Looking at systems from the perspective of interactions between components creating complex behaviour, it’s really not that surprising that human diseases often function by disrupting the network of protein interactions as found by this paper recently published in Cell. Assuming there’s a human disease which has survived for generations and generations, it is likely to be quite effective in how it functions. And if you have a complex system like the human body, the easiest way to disrupt that arising behaviour called “a healthy life”, is to alter a few of the interactions. Showing this for a large group of disease-associated missense mutations is however pretty impressive and time-consuming, which is probably why there are about 50 people from over 20 different institutions in the author list.

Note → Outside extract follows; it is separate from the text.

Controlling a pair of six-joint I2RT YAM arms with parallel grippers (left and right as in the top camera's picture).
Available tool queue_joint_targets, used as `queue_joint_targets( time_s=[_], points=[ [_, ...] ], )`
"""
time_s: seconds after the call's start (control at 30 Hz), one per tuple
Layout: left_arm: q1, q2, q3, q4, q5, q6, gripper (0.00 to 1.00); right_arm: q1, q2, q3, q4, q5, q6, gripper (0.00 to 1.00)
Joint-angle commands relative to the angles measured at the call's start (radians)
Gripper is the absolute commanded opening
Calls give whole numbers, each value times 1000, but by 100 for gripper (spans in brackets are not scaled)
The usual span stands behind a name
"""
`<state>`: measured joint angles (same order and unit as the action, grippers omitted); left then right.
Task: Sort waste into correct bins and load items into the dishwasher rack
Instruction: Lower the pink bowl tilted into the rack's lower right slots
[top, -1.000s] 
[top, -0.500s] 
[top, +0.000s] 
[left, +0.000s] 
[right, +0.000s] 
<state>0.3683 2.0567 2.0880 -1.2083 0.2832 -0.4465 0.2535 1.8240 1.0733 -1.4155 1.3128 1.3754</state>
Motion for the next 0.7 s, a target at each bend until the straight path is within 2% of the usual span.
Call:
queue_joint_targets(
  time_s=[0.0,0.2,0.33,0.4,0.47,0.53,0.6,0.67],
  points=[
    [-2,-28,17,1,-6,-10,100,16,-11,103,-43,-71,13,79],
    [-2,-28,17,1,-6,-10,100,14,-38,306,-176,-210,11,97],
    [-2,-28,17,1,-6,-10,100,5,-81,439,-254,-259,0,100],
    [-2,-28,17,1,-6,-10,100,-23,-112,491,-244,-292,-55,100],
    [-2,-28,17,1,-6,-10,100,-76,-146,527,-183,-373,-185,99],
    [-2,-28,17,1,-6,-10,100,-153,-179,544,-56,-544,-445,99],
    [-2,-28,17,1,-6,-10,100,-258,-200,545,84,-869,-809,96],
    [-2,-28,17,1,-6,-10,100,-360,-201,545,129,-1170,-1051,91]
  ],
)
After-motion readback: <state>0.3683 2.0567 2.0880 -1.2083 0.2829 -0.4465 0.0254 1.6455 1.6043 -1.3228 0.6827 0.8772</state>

So what exactly did they show? They showed what happens when there is a mutation in a gene that causes a disease. Such a mutation replaces an amino acid in the protein sequence encoded by the gene. The resulting protein is then somehow different. The group around Marc Vidal and Susan Lindquist showed that rather than affecting the stability of the protein, the system tends to be targeted via the interactions of the protein. What is more, they showed that different mutations of the same gene can affect different sets of interactions. Using their “edgotyping” approach it is possible to characterize the type of effect a mutation will have and possibly predict the change in phenotype (i.e. the disease state).

Edgotyping classifies the effect of disease associated mutations (Sahni et al)

Edgotyping classifies the effect of disease associated mutations (Sahni et al)

Now if the possibility of predicting how a single mutation (1 in ~300 amino acids), in a single protein (1 in ~ 25,000 proteins) affects the human body doesn’t convince you that networks are pretty powerful, I really don’t know what will. But now back to the important stuff…. how do you make a real life neural network with communicating dogs? And could you make them reach level two on Mario? Or… Super Mario Dog?